On offline RL and sim-to-real approaches, Schulman sees parallels between LLM post-training and robotics sim-to-real transfer, where training occurs at scale in simulated/synthetic environments with sufficient diversity to generalize to real deployment. He expects learning from real-world deployment to eventually become more important in the LLM context as well, suggesting future iterations of Tinker and similar systems will need to support online learning from production deployment.
## Critical Assessment
While the interview provides valuable insights, it's worth noting that as a founder discussing his own company's product, Schulman's perspective on Tinker should be evaluated carefully. The claim that Tinker can express "almost all post-training algorithms" through its primitives is significant but not demonstrated with specific examples or customer evidence in this interview. The vision of replacing custom infrastructure development across the industry is ambitious but remains to be proven in practice.
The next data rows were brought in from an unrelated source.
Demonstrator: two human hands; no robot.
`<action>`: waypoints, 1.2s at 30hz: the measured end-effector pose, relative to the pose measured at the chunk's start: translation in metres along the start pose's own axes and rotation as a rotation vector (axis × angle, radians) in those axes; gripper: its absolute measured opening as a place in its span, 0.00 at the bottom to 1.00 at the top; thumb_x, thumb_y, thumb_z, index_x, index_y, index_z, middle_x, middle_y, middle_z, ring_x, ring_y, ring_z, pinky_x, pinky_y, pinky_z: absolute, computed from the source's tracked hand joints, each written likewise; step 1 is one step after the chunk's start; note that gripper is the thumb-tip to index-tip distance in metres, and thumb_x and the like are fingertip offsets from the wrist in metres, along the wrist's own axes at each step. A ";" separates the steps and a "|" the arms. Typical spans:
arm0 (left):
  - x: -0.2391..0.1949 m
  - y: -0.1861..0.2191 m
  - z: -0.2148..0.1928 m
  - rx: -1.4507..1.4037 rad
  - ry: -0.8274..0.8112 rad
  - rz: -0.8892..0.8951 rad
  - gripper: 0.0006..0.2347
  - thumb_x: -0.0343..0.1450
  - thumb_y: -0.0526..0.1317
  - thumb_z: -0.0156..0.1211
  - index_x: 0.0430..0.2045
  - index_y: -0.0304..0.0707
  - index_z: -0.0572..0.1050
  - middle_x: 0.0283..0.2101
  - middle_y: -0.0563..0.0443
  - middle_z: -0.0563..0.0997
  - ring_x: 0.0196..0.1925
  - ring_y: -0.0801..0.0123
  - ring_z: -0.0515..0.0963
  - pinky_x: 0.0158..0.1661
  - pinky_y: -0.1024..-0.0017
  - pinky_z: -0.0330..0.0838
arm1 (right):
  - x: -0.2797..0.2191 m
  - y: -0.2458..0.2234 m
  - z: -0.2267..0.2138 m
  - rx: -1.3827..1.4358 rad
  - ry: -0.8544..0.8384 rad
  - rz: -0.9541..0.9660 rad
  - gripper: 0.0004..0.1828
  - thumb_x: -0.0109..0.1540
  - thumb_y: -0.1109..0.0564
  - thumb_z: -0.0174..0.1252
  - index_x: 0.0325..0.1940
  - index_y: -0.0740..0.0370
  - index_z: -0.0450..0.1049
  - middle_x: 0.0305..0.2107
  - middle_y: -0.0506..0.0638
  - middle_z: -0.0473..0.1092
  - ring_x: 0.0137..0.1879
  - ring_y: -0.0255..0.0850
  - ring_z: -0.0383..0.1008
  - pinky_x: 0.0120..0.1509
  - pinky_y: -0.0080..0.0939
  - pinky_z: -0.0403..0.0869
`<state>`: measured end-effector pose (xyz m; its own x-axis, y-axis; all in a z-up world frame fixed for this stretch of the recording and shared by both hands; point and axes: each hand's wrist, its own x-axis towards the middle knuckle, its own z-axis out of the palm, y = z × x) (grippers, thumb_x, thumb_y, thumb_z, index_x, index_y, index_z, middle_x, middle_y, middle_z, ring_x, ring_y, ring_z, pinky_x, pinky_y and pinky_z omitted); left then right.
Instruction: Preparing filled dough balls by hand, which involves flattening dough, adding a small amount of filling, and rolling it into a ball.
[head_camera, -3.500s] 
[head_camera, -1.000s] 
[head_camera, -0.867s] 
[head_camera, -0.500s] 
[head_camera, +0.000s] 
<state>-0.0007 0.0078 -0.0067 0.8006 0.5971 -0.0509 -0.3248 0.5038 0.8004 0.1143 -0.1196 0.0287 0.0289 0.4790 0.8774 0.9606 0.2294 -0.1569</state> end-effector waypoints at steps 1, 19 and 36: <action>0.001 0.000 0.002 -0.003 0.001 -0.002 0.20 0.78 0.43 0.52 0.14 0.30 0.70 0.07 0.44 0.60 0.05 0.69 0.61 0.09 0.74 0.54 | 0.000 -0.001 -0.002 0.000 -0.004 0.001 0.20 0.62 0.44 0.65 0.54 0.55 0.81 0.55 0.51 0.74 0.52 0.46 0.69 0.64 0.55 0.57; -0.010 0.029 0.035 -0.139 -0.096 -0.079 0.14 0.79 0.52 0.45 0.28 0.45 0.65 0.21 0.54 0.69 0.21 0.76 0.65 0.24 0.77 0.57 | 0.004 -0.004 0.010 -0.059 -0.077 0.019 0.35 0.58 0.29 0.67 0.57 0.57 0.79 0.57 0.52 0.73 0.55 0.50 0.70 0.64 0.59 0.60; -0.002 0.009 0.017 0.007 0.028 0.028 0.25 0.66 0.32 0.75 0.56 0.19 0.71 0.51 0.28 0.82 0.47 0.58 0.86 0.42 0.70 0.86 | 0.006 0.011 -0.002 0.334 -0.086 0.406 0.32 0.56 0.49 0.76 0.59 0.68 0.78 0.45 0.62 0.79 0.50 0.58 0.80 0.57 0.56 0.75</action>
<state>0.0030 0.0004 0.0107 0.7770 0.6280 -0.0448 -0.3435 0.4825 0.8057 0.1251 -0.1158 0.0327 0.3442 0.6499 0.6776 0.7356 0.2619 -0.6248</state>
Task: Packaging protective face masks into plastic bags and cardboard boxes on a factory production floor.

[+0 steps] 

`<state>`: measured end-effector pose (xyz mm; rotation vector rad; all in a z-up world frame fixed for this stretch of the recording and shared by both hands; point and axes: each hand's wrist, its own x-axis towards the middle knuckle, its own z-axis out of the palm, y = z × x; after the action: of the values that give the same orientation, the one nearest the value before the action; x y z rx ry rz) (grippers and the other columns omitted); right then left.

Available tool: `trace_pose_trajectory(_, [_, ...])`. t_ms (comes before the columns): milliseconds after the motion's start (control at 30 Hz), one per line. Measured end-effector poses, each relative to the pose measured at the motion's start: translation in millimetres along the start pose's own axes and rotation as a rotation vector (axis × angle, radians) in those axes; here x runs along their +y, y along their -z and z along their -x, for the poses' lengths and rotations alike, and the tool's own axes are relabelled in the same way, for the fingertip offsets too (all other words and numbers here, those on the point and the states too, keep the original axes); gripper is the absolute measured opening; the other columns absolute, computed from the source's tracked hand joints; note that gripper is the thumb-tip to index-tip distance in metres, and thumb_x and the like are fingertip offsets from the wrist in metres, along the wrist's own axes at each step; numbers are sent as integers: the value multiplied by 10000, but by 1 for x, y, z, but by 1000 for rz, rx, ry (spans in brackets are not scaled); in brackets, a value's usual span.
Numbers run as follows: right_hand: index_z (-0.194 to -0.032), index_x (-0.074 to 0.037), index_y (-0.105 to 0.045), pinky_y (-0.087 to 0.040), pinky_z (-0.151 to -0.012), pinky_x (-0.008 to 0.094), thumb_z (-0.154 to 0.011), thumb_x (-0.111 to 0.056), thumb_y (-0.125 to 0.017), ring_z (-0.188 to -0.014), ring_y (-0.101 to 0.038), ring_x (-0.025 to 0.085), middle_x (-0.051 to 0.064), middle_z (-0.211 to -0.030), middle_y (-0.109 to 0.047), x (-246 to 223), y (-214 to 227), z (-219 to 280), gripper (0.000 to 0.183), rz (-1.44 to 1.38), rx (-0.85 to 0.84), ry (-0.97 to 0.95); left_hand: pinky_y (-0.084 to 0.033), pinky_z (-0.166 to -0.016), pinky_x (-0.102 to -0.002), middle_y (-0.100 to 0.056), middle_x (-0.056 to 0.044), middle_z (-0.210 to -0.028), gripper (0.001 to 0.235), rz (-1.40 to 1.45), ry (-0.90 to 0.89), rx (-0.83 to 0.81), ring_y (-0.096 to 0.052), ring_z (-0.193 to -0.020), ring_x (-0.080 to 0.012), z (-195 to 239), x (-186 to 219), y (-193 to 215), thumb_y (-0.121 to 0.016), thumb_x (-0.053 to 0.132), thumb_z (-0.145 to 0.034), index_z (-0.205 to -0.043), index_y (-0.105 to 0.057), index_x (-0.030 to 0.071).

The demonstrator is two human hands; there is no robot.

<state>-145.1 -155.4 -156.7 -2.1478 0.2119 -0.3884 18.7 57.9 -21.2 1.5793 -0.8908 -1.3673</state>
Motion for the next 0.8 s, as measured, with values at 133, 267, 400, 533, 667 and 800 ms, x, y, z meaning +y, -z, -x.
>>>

The comparison to OpenAI and Anthropic's inference APIs is instructive but may understate the complexity differences between serving inference and managing training infrastructure at scale. Training involves significantly more complex state management, distributed coordination, and resource optimization challenges than inference serving.
That said, the general thesis—that there's room for a training API that abstracts infrastructure while maintaining low-level control—is compelling and addresses a real gap in the LLMOps ecosystem. The execution risk lies in finding the right abstraction level that's actually reusable across diverse post-training algorithms while remaining truly simpler than managing infrastructure directly.
The interview also reveals the ongoing nature of research at Thinking Machines into fundamental questions about LLM capabilities (value functions, continual learning, multi-agent training) which will presumably inform both their own models and the evolution of Tinker's capabilities. This represents a bet that the API surface needs to evolve alongside research progress rather than being fully defined upfront.